**Problem requirements**
The whole of the data is to be duplicated precisely.

**Information supplied**
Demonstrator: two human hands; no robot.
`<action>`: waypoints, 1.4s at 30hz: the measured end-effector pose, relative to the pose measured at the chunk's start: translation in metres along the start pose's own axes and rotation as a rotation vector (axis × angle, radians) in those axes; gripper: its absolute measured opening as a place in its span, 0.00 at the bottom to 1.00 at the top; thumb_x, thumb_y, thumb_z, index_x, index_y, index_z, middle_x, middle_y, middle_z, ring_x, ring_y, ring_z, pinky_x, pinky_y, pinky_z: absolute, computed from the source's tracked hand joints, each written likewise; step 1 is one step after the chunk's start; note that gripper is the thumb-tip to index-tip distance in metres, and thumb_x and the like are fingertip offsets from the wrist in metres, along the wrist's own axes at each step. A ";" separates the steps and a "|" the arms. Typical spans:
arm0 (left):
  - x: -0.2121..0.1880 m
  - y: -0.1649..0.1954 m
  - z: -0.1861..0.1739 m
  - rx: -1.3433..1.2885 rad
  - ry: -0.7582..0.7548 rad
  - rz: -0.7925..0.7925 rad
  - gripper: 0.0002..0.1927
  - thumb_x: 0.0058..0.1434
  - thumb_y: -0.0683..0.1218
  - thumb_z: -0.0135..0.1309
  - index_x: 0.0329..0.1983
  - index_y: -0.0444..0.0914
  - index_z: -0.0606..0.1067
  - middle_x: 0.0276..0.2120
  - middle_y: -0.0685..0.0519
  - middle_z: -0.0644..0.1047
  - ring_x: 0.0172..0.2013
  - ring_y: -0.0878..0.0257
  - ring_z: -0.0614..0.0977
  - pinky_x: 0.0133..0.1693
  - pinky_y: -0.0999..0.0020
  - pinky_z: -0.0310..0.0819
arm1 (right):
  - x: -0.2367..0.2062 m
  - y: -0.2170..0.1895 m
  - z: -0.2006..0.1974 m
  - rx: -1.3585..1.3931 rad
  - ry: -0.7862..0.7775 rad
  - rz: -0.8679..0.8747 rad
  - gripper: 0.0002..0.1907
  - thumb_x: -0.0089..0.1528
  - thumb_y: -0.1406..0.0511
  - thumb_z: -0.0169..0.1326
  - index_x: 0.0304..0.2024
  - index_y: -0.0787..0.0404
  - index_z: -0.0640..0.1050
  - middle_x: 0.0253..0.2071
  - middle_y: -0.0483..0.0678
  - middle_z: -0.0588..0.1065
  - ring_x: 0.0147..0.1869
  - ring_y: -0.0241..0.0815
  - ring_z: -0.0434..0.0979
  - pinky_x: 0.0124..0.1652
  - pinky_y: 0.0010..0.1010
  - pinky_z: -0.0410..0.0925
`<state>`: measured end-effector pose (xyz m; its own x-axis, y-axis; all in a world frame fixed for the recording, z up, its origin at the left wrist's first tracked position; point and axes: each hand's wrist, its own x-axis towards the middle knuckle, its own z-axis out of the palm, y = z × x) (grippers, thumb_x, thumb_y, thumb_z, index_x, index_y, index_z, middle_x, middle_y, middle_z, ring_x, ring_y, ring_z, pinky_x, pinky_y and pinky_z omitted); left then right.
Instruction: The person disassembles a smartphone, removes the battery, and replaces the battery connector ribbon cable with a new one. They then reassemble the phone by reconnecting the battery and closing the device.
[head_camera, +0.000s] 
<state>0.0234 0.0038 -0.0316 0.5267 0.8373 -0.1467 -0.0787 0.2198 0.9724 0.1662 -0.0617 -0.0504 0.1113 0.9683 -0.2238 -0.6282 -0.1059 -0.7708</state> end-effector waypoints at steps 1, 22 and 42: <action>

**Your response**
Demonstrator: two human hands; no robot.
`<action>`: waypoints, 1.4s at 30hz: the measured end-effector pose, relative to the pose measured at the chunk's start: translation in metres along the start pose's own axes and rotation as a rotation vector (axis × angle, radians) in those axes; gripper: its absolute measured opening as a place in its span, 0.00 at the bottom to 1.00 at the top; thumb_x, thumb_y, thumb_z, index_x, index_y, index_z, middle_x, middle_y, middle_z, ring_x, ring_y, ring_z, pinky_x, pinky_y, pinky_z: absolute, computed from the source's tracked hand joints, each written likewise; step 1 is one step after the chunk's start; note that gripper is the thumb-tip to index-tip distance in metres, and thumb_x and the like are fingertip offsets from the wrist in metres, along the wrist's own axes at each step. A ";" separates the steps and a "|" the arms. Typical spans:
arm0 (left):
  - x: -0.2121..0.1880 m
  - y: -0.1649..0.1954 m
  - z: -0.1861..0.1739 m
  - rx: -1.3433..1.2885 rad
  - ry: -0.7582..0.7548 rad
  - rz: -0.7925..0.7925 rad
  - gripper: 0.0002..0.1927
  - thumb_x: 0.0058..0.1434
  - thumb_y: -0.0683..0.1218
  - thumb_z: -0.0135..0.1309
  - index_x: 0.0329..0.1983
  - index_y: -0.0444..0.0914
  - index_z: -0.0606..0.1067
  - middle_x: 0.0276..0.2120
  - middle_y: -0.0685..0.0519
  - middle_z: -0.0644..0.1047
  - ring_x: 0.0172..0.2013
  - ring_y: -0.0878..0.0257
  - ring_z: -0.0614..0.0977
  - pinky_x: 0.0133..0.1693
  - pinky_y: -0.0999..0.0020
  - pinky_z: -0.0310..0.0819
arm1 (right):
  - x: -0.2367..0.2062 m
  - y: -0.2170..0.1895 m
  - z: -0.2006..0.1974 m
  - rx: -1.3585..1.3931 rad
  - ry: -0.7862..0.7775 rad
  - rz: -0.8679..0.8747 rad
  - gripper: 0.0002..0.1907
  - thumb_x: -0.0089..0.1528
  - thumb_y: -0.1406..0.0511
  - thumb_z: -0.0169..0.1326
  - index_x: 0.0304..0.2024
  - index_y: -0.0787..0.0404
  - index_z: -0.0640..0.1050
  - middle_x: 0.0253..0.2071
  - middle_y: -0.0483..0.0678
  - middle_z: -0.0588..0.1065
  - ring_x: 0.0147..0.1869
  - ring_y: -0.0241..0.0815
  - ring_z: -0.0434..0.0979
  - pinky_x: 0.0124..0.1652
  - pinky_y: 0.0010..0.1010
  - pinky_z: -0.0410..0.0925
`<state>`: measured end-effector pose (xyz m; its own x-axis, y-axis; all in a world frame fixed for the recording, z up, its origin at the left wrist's first tracked position; point and axes: each hand's wrist, its own x-axis towards the middle knuckle, its own z-axis out of the palm, y = z × x) (grippers, thumb_x, thumb_y, thumb_z, index_x, index_y, index_z, middle_x, middle_y, middle_z, ring_x, ring_y, ring_z, pinky_x, pinky_y and pinky_z omitted); left then right.
Instruction: The person disassembles a smartphone, removes the battery, and replaces the battery connector ribbon cable with a new one. They then reassemble the phone by reconnecting the battery and closing the device.
[head_camera, +0.000s] 
<state>0.0234 0.0038 -0.0316 0.5267 0.8373 -0.1467 -0.0787 0.2198 0.9724 0.1662 -0.0617 -0.0504 0.1113 0.9683 -0.2238 -0.6282 -0.1059 -0.7708</state> end-effector waypoints at steps 1, 22 and 42: <action>

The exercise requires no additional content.